### Instructions to follow
The answer must consist of every line in the data below that holds the word "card".

======== Data section ========

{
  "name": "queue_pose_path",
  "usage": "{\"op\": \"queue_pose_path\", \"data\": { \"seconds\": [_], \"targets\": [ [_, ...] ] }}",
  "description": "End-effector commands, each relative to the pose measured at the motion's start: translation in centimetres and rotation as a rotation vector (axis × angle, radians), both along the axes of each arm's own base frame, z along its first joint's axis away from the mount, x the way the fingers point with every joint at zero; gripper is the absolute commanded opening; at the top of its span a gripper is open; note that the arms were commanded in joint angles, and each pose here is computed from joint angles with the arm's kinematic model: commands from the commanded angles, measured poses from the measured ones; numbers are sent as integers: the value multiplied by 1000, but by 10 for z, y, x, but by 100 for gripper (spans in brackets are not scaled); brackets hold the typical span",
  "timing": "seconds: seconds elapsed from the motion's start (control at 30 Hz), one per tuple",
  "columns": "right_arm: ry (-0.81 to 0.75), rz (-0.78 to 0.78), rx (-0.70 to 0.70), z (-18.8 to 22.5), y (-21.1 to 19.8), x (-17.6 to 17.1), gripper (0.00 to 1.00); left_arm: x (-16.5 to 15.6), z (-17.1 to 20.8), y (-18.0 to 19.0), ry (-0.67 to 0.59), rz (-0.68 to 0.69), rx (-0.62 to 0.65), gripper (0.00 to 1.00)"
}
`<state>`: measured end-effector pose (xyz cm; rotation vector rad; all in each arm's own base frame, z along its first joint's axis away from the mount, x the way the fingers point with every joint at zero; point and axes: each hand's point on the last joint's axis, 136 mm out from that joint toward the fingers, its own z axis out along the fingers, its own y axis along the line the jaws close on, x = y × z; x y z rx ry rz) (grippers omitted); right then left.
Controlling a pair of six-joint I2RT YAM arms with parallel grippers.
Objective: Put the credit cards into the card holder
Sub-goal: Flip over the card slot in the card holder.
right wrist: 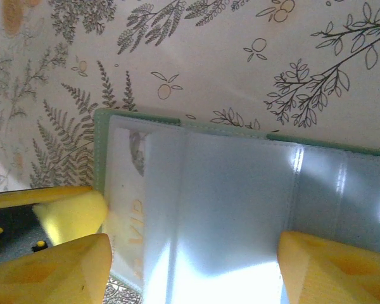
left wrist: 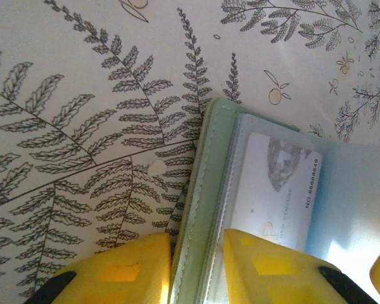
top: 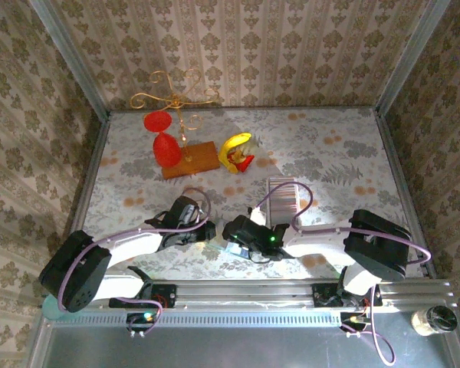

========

### Answer to this exercise
Objective: Put the credit cards into the card holder
Sub-goal: Flip over the card slot in the card holder.

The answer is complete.